Dealing with don’t knows

bayes
brms
stan
r
Published

November 30, 2021

Surveys contain all types of data: categorical (What country were you born in?), numeric (How many people live in your household, including you?), text (If Other, please specify:), and, most importantly for this blog post, ordinal data (How happy do you feel today?). And ordinal data, as I’ve mentioned in the past, can be tricky to deal with.

Ordinal data is often treated as metric. This is not great, because it can lead to faulty inference, including detecting effects that aren’t really there, missing real effects, or even finding an effect of the opposite sign.

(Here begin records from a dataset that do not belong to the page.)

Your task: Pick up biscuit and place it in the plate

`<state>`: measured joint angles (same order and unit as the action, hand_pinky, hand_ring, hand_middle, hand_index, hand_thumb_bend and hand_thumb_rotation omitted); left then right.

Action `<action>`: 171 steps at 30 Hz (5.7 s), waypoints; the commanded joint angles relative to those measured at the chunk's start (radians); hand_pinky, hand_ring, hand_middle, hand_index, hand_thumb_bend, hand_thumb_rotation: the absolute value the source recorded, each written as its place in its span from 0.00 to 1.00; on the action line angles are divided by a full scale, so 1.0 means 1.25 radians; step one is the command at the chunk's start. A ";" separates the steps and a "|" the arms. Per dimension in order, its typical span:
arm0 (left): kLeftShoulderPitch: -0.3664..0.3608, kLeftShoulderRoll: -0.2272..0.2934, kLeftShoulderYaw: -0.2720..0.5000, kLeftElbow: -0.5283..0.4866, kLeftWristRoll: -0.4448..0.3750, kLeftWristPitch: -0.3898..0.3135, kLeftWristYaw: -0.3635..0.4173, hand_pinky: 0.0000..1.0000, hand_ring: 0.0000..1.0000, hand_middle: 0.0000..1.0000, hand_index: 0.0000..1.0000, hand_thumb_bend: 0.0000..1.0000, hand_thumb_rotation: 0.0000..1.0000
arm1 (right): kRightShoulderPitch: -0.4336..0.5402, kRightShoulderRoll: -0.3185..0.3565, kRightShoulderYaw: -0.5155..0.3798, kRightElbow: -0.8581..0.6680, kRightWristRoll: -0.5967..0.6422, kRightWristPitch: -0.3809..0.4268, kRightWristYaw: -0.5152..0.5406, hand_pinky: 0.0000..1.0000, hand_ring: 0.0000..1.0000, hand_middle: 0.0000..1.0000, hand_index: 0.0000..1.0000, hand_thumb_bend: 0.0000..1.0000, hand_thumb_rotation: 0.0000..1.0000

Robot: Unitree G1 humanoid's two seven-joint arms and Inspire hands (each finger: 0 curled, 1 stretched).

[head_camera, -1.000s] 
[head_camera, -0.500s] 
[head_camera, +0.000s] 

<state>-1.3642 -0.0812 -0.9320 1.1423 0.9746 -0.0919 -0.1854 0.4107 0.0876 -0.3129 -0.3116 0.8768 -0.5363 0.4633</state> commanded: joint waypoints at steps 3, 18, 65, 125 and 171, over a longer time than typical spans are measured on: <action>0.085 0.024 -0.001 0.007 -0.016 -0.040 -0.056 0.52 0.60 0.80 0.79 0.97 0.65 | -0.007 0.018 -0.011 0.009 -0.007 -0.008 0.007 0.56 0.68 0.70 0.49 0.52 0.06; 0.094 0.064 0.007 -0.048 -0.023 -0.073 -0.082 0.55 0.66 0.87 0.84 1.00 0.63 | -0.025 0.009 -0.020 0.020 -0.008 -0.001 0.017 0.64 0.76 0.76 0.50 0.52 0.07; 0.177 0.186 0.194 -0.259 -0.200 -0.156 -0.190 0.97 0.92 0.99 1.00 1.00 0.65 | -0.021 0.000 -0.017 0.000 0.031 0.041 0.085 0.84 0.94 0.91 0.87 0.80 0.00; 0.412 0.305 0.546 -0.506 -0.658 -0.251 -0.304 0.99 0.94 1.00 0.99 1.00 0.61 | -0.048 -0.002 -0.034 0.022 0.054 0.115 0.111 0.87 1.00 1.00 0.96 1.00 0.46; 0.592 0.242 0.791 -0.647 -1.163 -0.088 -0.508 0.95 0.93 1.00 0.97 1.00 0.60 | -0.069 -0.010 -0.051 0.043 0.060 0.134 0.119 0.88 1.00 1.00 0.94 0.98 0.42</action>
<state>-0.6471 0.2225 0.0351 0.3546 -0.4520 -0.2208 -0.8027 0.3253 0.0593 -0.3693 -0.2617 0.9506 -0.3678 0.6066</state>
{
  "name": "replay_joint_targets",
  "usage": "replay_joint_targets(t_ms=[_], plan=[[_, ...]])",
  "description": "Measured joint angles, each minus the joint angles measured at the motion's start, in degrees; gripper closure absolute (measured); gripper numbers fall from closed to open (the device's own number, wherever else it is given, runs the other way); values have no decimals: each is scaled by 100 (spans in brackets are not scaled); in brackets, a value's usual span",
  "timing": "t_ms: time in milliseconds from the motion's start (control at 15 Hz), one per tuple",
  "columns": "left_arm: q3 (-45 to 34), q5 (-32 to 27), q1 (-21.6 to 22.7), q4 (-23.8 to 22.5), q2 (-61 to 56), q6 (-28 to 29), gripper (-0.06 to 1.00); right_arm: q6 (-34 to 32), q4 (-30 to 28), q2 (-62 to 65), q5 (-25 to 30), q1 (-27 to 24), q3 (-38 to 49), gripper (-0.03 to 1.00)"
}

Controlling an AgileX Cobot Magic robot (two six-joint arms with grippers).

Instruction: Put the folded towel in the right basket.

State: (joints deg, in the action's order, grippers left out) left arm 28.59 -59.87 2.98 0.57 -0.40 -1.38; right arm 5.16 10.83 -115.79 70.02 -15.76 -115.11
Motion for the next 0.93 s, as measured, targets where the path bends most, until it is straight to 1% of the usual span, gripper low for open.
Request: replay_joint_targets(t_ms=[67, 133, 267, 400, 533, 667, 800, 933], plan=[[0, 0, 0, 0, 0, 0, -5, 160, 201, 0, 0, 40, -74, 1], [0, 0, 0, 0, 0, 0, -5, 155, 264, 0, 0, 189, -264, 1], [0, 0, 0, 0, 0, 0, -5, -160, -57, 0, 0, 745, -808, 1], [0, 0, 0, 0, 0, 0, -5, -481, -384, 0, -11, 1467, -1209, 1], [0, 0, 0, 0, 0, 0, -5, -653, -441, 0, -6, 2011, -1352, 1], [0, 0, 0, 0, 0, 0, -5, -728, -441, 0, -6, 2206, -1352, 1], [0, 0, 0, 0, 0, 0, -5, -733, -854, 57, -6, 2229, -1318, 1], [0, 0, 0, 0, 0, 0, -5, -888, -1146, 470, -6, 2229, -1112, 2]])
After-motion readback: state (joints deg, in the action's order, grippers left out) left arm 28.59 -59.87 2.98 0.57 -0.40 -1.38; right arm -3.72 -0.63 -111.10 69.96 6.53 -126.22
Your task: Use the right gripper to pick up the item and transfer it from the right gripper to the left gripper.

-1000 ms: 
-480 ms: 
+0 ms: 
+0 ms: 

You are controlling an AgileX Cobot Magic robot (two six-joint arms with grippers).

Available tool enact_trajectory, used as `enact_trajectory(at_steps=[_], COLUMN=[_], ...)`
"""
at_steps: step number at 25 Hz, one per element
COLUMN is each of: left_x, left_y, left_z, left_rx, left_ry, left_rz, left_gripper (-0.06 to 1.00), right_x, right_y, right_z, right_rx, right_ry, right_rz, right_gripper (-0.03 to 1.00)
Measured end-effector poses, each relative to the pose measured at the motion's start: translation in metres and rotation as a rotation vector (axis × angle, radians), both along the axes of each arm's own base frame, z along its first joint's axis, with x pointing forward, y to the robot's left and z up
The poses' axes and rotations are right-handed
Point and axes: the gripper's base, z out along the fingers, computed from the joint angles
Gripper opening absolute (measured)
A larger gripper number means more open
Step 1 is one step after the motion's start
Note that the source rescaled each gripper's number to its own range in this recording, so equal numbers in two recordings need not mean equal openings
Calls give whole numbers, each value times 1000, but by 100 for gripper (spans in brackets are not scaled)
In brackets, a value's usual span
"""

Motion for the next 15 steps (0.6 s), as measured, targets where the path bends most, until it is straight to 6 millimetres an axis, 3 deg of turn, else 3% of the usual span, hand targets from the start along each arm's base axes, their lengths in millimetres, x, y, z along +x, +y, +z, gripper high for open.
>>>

That’s why we have ordinal models. Now, using a metric model for your ordinal data does not always lead to catastrophe. Often it’s completely fine. But, like Kruschke and Liddell say, the way to check whether your metric treatment of the data is appropriate is to double check by fitting an ordinal model. And, at that point, why not just use the ordinal model?

Surveys, surveys

Surveys often contain plenty of ordinal questions with a limited number of options, because they’re useful! They’re easy to understand, and often less cognitively costly than open-ended questions or questions that ask for numeric input.

For questions like these, you have a whole family of models to choose from. If you’re interested, Paul Bürkner and Matti Vuorre have an excellent tutorial paper centered around models from the psychology literature. Two of the most popular choices are the ordered logit and ordered probit.

But consider a question like this one:

Tell me how much confidence you have in German Chancellor Angela Merkel to do the right thing regarding world affairs – a lot of confidence, some confidence, not too much confidence, or no confidence at all.

Note that this survey was administered in the United States! This is a classic Likert-scale question, but (by virtue of asking about a foreign leader) it’s also one that is likely to prompt a fair amount of “don’t know” responses, because many respondents may genuinely not know who Angela Merkel is, or they don’t have a formed opinion on whether they trust her.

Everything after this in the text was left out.